Herkes için ulaşılabilir olabilecek bir festival yaptık. Konserlerin maliyetlerini bile çıkarmıyoruz ama tabii belediyenin bütçesinden de mümkün olduğunca az harcama yapıyoruz. İlk konserimiz 4 Eylül’de olacak ve halka açık şekilde, Girne Atatürk Büstü önünde yapılacak. Konser öncesinde de müthiş bir Broadway gösterisi sunulacak.”

“Her yıl yerli sanatçılarımıza da yer veriyoruz”

Sanatçıların seçimi ve festival programının oluşturulma süreci, etkinliğin başarısı açısından kritik bir öneme sahip. Türksal, bu süreci detaylandırarak, hem farklı yaş ve kültür gruplarına hitap eden hem de geniş bir kitleyi kapsayan dengeli bir içerik oluşturmanın ne kadar titiz bir çalışma gerektirdiğini vurguluyor.
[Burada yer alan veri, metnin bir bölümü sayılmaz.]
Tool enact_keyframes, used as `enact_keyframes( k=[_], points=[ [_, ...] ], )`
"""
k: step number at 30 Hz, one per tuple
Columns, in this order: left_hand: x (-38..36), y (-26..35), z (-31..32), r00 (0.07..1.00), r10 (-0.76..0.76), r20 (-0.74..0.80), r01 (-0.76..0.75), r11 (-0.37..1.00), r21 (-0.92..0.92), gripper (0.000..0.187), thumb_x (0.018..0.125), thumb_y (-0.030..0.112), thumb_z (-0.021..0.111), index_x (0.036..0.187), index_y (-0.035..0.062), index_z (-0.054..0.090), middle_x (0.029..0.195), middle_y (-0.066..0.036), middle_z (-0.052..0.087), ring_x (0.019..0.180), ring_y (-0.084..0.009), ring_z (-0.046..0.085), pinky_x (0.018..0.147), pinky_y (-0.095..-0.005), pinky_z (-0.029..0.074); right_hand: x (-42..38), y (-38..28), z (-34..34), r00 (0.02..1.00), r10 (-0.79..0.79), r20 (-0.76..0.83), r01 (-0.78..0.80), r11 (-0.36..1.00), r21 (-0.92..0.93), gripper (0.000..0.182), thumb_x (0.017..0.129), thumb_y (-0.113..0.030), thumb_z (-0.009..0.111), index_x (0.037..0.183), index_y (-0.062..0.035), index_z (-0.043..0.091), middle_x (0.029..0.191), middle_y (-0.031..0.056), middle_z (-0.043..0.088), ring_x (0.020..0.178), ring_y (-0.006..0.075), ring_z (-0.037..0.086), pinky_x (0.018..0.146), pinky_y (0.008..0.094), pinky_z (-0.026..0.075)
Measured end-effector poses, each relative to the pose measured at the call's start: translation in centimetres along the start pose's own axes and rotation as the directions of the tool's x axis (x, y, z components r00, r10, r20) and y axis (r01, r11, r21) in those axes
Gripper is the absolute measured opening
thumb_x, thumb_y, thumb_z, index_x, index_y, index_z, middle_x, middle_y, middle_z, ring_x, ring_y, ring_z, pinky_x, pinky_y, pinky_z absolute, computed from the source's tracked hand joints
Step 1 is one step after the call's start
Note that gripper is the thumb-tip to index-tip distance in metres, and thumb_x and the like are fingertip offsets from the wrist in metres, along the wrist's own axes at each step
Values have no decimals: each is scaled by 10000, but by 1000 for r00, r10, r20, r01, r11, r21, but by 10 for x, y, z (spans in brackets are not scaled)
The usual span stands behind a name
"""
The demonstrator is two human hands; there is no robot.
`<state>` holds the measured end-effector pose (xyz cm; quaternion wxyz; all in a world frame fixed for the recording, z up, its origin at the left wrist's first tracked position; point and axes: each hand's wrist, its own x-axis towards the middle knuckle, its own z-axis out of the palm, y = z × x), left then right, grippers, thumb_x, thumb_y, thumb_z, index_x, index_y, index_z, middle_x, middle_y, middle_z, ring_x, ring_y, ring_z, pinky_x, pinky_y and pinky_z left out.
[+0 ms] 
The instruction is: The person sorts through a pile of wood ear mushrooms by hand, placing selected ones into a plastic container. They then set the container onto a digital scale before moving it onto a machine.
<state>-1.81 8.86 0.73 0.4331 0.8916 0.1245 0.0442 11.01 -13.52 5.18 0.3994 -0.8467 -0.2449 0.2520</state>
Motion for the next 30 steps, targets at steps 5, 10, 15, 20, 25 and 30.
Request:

“Her yıl tiyatroları da festivale davet ediyoruz. Bu yıl üç tane tiyatro oyunu var.
Festivalleri planlarken yaş, kültür grupları ve milletlere bakıyoruz. Herkese ulaşmaya çalışıyoruz.
Olası sanatçılarla ilgili bir havuz oluşturuyoruz. Her yıl yerli sanatçılarımıza da yer veriyoruz. Ancak Amfi Tiyatro’da yerli sanatçıların konserlerini dolduramıyoruz.
Toplumun kendi sanatçısına ve kültürüne sahip çıkması lazım. Kuşkusuz ben Amfi Tiyatro’nun dolup taşmasını isterim. Ancak bir de göz ardı edilemeyecek popüler kültür var. Bu yıl Batı Doğa Parkı alanında iki sahne kurarak iki farklı etkinliği birleştiriyoruz. Yerli sanatçılarımız için de ayrı bir sahne yapıyoruz. Festivalin çok güzel olacağına inancımız tam.”

Kıbrıs’a geldiğimde sanatsal anlamda kendi imkanlarımı yaratmaya çalıştım. Ilk geldiğimde adada ciddi anlamda canlı müik yapılan bir mekan yoktu. Girne’de Tünel isimli bir bar açtım. Üçyüz kişilik kapasitesi olan haftada beş gün canlı müzik yapan bir mekandı. Daha sonra Stage isimli bir bar açmıştım. Burada müzik yapmakla ilgili bir sıkıntım olmadı. Hatta haftada altı gün sahneye çıktığım zamanlar oldu.